• [AIM OF THE TASK] From the entries, return every line where the string "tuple" shows up.

• [DATA TO PROCESS]
- Opening Delimiter -
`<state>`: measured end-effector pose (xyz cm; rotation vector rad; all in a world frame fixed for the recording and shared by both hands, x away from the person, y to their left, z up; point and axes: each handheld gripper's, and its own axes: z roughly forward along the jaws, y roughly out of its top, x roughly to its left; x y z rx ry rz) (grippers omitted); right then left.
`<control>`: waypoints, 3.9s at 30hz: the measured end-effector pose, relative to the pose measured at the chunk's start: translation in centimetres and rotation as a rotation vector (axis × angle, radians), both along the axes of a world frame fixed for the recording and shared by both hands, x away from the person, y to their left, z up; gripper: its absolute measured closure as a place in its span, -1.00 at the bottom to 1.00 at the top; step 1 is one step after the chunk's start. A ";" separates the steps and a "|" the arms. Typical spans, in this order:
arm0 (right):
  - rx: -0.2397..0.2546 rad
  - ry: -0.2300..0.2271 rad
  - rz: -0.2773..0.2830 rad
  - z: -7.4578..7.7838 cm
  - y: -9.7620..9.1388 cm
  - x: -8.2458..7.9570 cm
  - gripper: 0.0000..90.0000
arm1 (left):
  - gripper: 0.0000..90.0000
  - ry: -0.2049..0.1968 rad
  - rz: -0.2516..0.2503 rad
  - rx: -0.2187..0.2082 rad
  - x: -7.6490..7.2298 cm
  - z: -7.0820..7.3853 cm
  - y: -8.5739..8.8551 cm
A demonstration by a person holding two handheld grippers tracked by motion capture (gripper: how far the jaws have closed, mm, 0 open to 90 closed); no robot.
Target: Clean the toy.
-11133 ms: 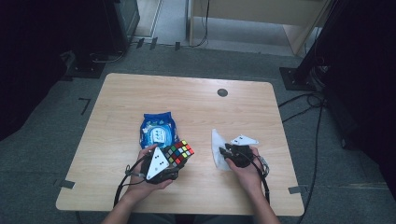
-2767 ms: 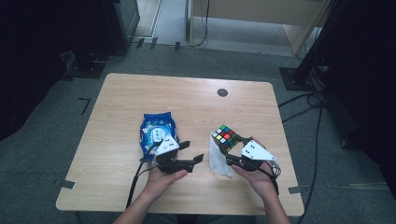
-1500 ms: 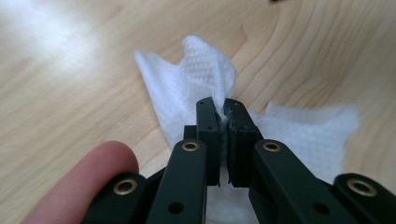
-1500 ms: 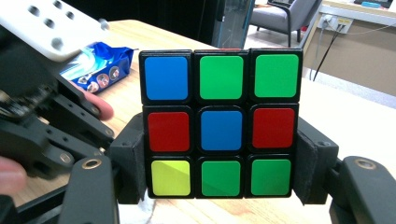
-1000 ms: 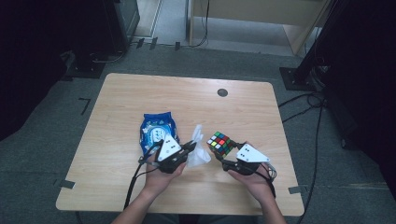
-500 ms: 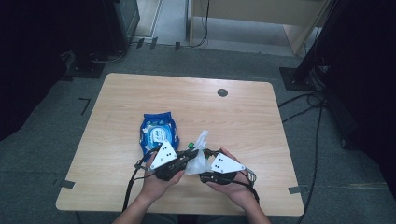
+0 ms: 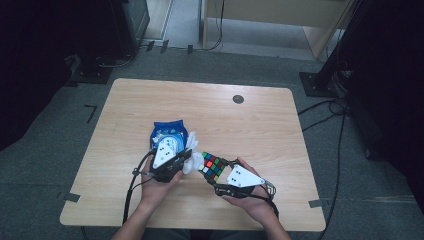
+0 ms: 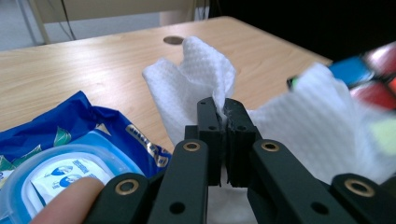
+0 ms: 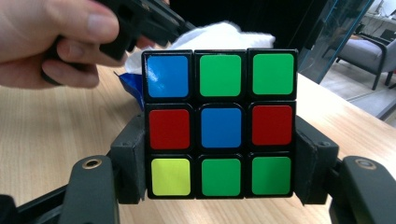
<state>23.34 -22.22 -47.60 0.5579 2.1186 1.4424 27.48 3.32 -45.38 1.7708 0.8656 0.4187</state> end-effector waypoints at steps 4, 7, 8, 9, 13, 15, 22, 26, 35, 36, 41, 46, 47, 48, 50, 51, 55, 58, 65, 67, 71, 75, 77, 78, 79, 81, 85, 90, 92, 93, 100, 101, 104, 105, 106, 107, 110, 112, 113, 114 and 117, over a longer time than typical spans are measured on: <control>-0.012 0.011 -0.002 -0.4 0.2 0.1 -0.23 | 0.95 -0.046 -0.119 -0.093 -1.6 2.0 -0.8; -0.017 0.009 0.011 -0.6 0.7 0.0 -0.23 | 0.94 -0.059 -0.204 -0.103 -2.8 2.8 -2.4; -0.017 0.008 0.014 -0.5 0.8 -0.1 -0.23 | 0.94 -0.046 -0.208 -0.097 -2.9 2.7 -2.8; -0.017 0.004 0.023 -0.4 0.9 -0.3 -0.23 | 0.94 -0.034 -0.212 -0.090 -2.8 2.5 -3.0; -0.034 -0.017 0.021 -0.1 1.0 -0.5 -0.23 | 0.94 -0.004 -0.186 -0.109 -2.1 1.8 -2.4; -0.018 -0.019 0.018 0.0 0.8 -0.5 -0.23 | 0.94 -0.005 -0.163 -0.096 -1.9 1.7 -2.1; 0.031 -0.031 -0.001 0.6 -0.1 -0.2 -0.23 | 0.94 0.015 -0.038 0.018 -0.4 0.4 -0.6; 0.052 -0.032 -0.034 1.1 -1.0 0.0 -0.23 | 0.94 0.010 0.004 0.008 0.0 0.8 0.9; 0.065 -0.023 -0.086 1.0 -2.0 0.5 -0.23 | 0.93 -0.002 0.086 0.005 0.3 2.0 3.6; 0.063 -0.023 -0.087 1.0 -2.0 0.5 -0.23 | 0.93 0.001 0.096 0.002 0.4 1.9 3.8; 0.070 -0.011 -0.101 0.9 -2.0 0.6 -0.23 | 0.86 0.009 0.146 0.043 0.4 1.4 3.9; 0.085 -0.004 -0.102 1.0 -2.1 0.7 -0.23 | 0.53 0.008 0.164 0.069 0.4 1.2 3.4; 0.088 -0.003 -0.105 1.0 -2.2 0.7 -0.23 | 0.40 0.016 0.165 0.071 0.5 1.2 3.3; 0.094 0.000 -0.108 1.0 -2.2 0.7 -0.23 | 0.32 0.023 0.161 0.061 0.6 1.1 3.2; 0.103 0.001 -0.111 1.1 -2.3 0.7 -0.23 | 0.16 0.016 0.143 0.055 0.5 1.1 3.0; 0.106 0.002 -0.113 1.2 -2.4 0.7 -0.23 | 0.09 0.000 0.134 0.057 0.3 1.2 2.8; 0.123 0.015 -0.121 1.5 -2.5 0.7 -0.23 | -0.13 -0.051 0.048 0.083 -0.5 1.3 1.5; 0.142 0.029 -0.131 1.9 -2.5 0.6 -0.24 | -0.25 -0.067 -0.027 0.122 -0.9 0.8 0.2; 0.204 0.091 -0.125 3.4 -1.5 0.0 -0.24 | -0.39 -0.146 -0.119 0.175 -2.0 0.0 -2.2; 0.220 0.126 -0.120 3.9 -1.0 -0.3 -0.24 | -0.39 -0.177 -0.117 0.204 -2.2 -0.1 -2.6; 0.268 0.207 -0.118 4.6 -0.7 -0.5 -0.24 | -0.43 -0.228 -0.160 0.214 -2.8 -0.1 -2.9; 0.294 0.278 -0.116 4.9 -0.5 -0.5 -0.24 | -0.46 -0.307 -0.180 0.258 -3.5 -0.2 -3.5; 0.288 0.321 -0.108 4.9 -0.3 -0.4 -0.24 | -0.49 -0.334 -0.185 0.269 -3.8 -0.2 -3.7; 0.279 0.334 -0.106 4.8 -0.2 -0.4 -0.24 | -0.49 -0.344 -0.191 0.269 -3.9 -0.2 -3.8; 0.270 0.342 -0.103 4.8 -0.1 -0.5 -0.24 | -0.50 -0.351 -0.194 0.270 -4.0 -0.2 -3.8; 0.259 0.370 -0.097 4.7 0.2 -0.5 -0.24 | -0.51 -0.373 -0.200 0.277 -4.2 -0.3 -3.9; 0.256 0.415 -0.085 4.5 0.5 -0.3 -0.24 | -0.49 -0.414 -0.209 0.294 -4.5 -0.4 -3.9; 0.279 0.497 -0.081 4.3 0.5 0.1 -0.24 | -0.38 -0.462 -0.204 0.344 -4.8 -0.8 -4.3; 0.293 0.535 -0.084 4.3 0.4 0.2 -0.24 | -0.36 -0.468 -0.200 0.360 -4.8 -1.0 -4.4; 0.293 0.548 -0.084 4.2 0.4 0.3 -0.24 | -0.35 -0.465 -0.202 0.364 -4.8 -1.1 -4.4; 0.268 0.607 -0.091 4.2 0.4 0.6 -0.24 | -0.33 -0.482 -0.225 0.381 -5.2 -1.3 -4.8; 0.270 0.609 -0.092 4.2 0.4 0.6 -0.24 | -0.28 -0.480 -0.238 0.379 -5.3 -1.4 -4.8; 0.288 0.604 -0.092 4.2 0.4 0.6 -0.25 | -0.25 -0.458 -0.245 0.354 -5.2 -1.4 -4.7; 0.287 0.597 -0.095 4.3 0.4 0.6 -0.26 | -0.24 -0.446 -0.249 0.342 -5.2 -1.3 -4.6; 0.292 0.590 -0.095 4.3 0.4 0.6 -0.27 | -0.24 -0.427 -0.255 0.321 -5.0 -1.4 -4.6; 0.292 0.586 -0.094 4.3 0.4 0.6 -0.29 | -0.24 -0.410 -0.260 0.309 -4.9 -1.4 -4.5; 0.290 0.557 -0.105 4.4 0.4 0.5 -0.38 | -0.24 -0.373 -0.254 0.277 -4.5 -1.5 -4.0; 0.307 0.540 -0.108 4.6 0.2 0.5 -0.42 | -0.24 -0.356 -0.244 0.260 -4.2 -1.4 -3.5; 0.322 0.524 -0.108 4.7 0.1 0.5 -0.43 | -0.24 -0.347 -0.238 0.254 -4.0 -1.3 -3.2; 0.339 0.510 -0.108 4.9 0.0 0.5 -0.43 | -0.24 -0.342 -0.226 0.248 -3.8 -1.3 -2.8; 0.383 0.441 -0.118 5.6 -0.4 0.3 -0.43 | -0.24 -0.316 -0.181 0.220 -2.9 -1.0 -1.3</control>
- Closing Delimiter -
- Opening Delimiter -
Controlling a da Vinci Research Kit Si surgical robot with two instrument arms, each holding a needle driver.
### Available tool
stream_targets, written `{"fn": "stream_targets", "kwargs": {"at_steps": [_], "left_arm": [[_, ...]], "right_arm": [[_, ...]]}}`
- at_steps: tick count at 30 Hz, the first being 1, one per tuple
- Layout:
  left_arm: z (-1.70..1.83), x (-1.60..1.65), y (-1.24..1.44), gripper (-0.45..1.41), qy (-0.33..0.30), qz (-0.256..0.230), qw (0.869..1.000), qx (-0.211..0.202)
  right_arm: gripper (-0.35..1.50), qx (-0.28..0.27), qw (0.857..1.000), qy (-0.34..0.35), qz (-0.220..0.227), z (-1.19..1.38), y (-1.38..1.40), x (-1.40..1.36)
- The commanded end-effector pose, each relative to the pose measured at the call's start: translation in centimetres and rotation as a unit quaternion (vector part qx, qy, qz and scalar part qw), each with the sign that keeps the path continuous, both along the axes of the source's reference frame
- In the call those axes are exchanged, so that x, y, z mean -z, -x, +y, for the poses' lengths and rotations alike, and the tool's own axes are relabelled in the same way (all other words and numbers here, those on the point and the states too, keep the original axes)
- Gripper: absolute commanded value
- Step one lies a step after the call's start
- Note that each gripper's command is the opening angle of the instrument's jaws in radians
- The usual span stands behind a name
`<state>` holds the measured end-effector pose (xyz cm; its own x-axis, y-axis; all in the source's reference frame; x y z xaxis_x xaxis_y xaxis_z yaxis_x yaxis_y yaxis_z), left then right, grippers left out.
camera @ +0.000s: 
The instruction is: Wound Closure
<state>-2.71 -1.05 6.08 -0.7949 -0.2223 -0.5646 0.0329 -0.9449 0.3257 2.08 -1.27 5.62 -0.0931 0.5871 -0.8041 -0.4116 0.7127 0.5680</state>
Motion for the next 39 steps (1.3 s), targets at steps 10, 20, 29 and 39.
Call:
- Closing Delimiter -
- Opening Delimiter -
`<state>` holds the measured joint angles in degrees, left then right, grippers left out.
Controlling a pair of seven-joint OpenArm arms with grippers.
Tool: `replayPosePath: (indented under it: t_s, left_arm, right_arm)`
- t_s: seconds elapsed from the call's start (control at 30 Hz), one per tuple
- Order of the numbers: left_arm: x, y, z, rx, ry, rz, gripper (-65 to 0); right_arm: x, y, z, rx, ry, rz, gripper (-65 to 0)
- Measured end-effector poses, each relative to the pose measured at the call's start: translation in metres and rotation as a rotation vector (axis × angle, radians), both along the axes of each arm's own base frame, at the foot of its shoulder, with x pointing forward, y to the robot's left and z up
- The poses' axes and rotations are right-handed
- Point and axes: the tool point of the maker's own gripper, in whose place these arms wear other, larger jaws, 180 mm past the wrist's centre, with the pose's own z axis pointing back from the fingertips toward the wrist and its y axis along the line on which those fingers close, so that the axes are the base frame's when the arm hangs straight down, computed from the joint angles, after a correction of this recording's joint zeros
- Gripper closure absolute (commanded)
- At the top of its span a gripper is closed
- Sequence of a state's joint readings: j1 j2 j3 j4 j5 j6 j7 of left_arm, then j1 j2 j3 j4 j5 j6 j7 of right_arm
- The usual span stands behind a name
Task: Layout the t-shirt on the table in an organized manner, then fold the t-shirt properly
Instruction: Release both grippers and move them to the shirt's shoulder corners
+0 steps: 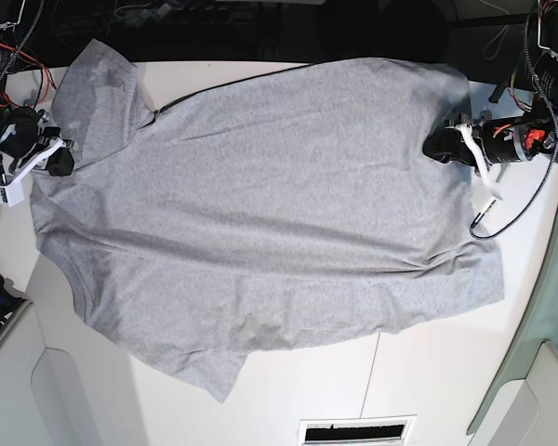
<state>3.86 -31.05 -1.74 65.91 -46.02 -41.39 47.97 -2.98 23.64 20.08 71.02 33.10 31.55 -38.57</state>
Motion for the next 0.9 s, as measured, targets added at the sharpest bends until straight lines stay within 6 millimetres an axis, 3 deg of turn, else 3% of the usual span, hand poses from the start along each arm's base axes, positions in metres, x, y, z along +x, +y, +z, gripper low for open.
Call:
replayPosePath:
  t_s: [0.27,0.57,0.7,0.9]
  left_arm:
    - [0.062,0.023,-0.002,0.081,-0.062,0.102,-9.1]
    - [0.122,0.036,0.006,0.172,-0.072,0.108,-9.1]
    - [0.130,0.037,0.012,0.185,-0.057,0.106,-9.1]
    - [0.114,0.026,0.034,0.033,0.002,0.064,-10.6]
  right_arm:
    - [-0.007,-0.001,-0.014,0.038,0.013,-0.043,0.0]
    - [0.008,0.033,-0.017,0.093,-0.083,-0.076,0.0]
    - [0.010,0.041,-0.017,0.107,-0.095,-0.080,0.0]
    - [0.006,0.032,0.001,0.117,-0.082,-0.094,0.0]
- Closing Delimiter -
• [REPLY]
- at_steps: tick count at 30 Hz, the first being 1, one per tuple
- t_s: seconds elapsed from the call's start (control at 30 Hz), one per tuple

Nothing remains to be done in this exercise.